Corriere 14.6.18
Il dono del Tikkun che salverà Gaza
L’arte di riparare il mondo
di Yaniv Iczkovits
Mio
nonno, Moshe Iczkovits, non era registrato nelle liste dei tedeschi,
eppure salì su un trasporto diretto ad Auschwitz. Salì sul treno della
morte per seguire la sua amata, senza poter immaginare quale sorte li
aspettava. All’arrivo mio nonno era destinato a morire, ma un medico del
campo di Auschwitz ebbe pietà di lui e modificò il numero che aveva sul
braccio. Fu così che mio nonno si salvò e fu spedito in un campo di
lavoro. Dopo la guerra, quando tornò alla cittadina dov’era cresciuto,
si rese conto di non poter restare oltre nella terra dove era nato.
Il
suo Paese l’aveva tradito. Israele rappresentò il suo tikkun, la sua
riparazione. Quando nacqui all’ospedale Soroka di Beersheva, negli anni
Settanta, insieme a me erano nati altri bambini, arabi, figli di persone
del posto, a cui il nonno raccontò una storia del tutto diversa.
Vivevano in paesi e città della Palestina, finché un giorno scoppiò la
guerra e furono costretti ad abbandonare le loro case. Alcuni raccontano
di essere scappati per paura, altri che gli ebrei li cacciarono dalle
loro abitazioni. Comunque sia andata, il giusto tikkun ottenuto dagli
ebrei con la fondazione dello Stato di Israele significò la catastrofe
per molti figli di questa terra. Il tikkun di un uomo è la catastrofe di
un altro e ancora oggi non si è trovata la riparazione per questa parte
del mondo. Noi israeliani abbiamo imparato a convivere con il conflitto
come si convive con un tumore. Periodicamente ricominciamo l’ennesimo
aggressivo ciclo di sedute di chemioterapia, da terra o dall’aria, ma
ogni volta il tumore colpisce un’altra parte del corpo. Un tempo c’erano
infiltrazioni dalla Striscia di Gaza, e abbiamo costruito le
recinzioni. Poi è stata la volta dei missili Qassam, e ci siamo riparati
sotto una Cupola di Ferro. Dopodiché hanno scavato i tunnel e noi
abbiamo levato una barriera. Adesso è la volta degli aquiloni che
incendiano i nostri campi. Forse inventeremo il frumento che non brucia.
Chi lo sa come andrà a finire.
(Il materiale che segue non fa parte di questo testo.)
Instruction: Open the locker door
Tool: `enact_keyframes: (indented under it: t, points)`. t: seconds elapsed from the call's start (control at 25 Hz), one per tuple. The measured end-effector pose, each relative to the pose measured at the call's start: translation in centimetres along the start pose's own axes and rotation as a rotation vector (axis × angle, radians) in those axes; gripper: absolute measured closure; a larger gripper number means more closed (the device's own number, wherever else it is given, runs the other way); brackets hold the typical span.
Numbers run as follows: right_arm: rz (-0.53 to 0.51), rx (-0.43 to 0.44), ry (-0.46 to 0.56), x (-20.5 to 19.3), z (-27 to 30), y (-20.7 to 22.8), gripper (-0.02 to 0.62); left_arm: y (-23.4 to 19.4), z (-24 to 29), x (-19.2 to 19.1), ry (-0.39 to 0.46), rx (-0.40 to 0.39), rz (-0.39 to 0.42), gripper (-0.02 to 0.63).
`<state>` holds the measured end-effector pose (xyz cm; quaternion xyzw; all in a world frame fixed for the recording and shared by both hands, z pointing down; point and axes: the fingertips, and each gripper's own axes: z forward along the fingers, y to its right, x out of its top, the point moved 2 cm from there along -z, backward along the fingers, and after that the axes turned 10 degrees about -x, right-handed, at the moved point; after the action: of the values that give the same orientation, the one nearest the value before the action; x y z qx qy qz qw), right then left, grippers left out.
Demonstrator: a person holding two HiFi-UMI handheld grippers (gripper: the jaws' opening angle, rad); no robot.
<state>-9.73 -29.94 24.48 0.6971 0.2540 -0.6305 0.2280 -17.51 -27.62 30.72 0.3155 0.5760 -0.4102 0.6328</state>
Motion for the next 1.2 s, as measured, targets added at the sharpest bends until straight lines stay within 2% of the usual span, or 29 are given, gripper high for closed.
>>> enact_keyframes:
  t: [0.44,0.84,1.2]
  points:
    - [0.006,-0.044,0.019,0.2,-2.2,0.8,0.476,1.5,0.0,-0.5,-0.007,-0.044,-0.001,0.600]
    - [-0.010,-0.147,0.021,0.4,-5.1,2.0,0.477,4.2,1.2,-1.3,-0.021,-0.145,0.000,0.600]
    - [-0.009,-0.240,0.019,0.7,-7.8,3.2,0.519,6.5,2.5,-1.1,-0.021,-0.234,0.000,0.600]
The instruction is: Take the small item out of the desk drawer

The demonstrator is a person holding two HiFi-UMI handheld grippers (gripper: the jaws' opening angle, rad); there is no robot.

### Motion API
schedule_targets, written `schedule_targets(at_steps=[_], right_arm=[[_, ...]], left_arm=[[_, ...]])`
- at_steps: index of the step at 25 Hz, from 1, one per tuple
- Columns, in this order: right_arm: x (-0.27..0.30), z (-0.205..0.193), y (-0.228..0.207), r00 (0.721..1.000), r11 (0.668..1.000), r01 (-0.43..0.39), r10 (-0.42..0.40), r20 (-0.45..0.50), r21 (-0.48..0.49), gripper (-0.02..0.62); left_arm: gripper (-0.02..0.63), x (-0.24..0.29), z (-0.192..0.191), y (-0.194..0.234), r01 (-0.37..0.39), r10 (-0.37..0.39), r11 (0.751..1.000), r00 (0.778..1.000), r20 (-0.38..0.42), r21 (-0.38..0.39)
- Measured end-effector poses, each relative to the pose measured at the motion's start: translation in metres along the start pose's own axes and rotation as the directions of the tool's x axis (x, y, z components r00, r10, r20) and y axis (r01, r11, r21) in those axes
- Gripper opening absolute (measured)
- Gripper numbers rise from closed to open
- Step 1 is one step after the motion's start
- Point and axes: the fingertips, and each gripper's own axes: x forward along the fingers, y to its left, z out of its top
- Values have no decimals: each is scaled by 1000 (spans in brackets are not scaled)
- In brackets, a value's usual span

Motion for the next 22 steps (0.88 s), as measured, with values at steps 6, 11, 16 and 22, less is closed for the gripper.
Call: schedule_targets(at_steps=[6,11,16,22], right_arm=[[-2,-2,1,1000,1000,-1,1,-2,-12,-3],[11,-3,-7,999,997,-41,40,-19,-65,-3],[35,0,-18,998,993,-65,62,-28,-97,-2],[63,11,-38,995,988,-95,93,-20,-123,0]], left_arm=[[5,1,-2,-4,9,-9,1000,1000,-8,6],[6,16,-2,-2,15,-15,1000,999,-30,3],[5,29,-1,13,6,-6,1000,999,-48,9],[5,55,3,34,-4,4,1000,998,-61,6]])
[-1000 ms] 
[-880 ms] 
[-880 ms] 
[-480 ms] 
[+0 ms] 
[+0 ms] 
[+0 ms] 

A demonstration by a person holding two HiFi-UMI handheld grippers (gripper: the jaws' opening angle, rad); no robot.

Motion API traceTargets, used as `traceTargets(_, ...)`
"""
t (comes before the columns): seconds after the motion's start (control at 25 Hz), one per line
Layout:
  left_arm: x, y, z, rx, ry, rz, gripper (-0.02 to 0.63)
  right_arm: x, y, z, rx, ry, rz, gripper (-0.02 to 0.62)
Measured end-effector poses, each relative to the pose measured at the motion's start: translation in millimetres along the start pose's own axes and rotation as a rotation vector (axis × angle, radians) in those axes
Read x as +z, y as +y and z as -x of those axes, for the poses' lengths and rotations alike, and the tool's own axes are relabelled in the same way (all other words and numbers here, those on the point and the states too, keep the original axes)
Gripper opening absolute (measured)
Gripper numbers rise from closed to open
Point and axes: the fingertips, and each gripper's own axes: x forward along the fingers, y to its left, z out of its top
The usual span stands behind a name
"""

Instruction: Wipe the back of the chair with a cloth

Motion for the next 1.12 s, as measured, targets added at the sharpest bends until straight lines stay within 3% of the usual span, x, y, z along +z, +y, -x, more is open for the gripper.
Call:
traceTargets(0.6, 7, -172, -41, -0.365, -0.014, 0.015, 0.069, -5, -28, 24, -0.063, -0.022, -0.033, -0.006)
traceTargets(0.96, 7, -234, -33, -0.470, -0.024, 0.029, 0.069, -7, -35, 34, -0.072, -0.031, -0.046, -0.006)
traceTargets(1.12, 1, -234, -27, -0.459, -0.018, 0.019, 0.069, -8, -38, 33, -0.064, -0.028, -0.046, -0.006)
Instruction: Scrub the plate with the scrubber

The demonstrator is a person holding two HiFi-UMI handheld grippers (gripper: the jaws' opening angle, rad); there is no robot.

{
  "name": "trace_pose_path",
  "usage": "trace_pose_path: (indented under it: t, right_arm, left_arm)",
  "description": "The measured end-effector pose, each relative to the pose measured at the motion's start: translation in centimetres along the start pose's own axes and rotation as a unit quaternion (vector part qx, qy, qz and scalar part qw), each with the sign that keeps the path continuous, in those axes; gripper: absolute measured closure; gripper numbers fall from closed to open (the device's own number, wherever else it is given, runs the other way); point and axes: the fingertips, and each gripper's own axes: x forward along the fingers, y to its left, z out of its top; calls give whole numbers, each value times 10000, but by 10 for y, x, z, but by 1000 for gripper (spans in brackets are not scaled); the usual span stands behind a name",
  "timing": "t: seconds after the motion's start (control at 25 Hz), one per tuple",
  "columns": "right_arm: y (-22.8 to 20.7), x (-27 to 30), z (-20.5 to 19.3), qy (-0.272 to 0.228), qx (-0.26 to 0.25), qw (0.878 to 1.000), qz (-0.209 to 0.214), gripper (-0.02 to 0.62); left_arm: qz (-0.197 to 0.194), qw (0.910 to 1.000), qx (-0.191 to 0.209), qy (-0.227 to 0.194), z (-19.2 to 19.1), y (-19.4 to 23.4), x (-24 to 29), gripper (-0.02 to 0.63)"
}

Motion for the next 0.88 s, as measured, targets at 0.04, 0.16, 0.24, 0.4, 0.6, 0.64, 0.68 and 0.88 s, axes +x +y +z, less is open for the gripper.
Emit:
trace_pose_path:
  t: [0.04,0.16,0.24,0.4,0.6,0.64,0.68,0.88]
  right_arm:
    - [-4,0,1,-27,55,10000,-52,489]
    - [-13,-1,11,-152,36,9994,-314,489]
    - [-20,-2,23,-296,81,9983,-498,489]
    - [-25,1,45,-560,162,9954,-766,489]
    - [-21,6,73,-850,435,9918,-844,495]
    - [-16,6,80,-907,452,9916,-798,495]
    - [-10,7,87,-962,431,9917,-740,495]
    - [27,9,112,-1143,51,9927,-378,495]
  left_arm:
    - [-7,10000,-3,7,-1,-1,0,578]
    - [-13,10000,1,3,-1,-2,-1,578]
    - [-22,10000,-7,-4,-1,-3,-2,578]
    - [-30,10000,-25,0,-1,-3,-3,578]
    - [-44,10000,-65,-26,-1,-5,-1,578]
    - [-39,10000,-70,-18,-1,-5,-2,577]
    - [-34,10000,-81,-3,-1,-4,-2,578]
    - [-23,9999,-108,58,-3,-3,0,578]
Per quanto noi possiamo inventare e
perfezionare, nessun tikkun arriverà. Le due parti sono troppo occupate a
fare paragoni e discutere di chi ha sofferto di più e a quali privilegi
questo gli dà diritto.
Nel corso degli anni, i politici hanno
tentato di disegnare mappe, definire linee di confine e firmare accordi
parziali. Nessuno si occupa più di ciò che costituisce il cuore del
conflitto: il dolore dei due popoli. Si tratta di un ottimo esempio di
completo fraintendimento del concetto di tikkun: questa terra non
richiede mappe, bensì una consapevolezza condivisa. Non un
coinvolgimento internazionale, ma fiducia. Non unilateralità,
collaborazione. L’ultimo romanzo che ho scritto («Tikkun o la vendetta
di Mende Speismann per mano della sorella Fanny») viene a rammentarci
che il tikkun nell’anima di un uomo, o nello spirito di un popolo, non
può avvenire se non si rovista nelle ferite. Il tikkun richiede di
superare i confini, di uscire dalla zona di comfort. Ci costringe a fare
qualcosa che non abbiamo mai fatto. Ci obbliga a riconoscere quello che
abbiamo sempre cercato di dimenticare. Ci invita a raccontarci una
storia diversa da quella a cui siamo abituati.
È questa la grande
forza della letteratura. Mentre la realtà produce giustificazioni e
spiegazioni su quanto avvenuto, su cosa bisogna fare e come bisogna
reagire, la letteratura esige attenzione. La realtà ci incanala subito
verso la nostra visione, la letteratura impone di cancellare i confini.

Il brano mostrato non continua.